When people talk about the T/V/C distinctive audio, its more about telling the differnece between good targets and iron targets. With good headphones, and it sounds like you have covered that, bigger iron targets have a distinctive "snap" to them, a subtle crispness that good targets dont have. Good targets have a smooth, soft tone, repeatable no matter which way you sweep them. It may be that you dont hunt a lot of sites that have a lot of iron targets? Are you a park and yard hunter?
Most machines are fooled by large iron that has been in the ground a long time. Its actually the Halo that you are probably hearing. With the Tejon, often when I dig an "iffy" target, once I break up the halo the signal disappears. A medium size nail for example, deep, sometimes gives a questionable single when its in the ground, but once I disturb the halo, scanning the hole gives no signal and scanning the dirt pile gives no signal. Switch to all metal and I can locate the target. Now when that happens (lose the signal) I know immediately is a piece of iron.
Other junk targets, especially those that are irregular shapes, tend to have a sharpness to them too, but more so an irregular beep pattern. One sweep you might get a good signal but on the back swing it breaks up, and then continues to alternate depending on how you sweep it. You should dig enough of these to convince yourself they are usually trash.

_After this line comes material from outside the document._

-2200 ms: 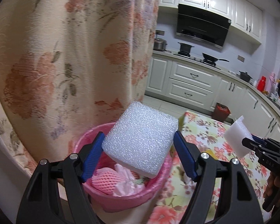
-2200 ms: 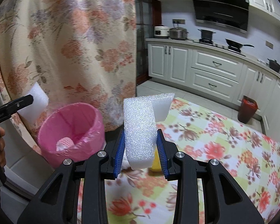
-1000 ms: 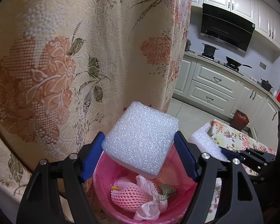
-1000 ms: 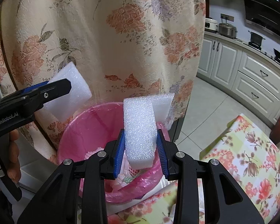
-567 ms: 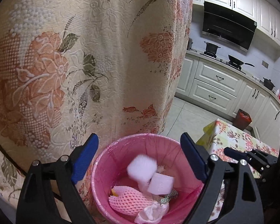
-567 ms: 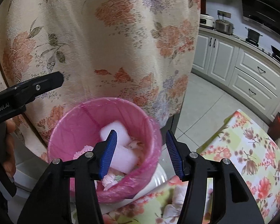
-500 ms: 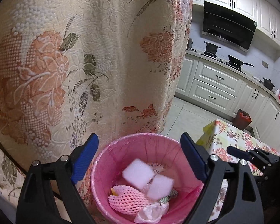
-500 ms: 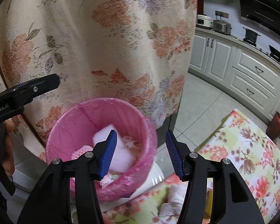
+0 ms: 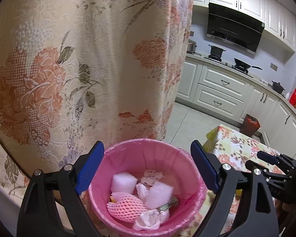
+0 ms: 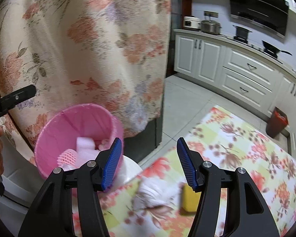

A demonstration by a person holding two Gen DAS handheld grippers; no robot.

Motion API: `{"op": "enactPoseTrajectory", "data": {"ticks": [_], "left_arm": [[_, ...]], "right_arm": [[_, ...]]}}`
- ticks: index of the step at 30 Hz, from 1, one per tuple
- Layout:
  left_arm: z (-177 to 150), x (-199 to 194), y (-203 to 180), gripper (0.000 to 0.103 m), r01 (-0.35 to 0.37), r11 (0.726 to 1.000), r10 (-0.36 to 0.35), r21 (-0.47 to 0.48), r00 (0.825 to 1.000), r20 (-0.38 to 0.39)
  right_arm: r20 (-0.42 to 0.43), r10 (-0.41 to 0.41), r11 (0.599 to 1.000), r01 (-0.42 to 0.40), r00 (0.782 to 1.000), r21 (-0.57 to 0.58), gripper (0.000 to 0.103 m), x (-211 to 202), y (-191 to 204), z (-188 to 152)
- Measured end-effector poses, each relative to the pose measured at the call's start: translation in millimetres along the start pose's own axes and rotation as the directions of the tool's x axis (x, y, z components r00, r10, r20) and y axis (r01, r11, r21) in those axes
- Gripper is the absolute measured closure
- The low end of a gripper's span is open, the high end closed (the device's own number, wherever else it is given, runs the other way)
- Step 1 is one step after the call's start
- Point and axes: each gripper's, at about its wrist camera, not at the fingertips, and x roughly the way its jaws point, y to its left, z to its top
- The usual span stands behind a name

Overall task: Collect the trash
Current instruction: 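Move both grippers back over the table toward the white tissue and yellow sponge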

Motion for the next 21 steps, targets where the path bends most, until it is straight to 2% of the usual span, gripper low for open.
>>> {"op": "enactPoseTrajectory", "data": {"ticks": [14, 21], "left_arm": [[-18.3, -11.5, -55.0, 0.018, 0.093, 0.994, -0.092, 0.055, 0.996, -0.020], [-34.8, -10.4, -87.9, 0.018, 0.145, 0.985, -0.140, 0.098, 0.989, -0.054]], "right_arm": [[-0.002, -0.095, 0.992, 0.095, 0.995, 0.081, 0.044, -38.1, -61.6, -37.9], [-0.020, -0.137, 0.983, 0.139, 0.990, 0.118, 0.039, -47.0, -84.4, -62.3]]}}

But you must temper all of this with the site you are hunting. For example, if your on an 1830's military fort site, you will want to dig everything! In a neighborhood yard, you may only want to dig the strong repeatable signals. Or if your in the middle of a plowed field searching an old cabin site, where no one will care if you dig a lot of holes, again you would want to recover all of the questionable targets. Doing this, recovering some of the junk signals, often times allows you to find the good targets that might have been masked by the big piece of junk.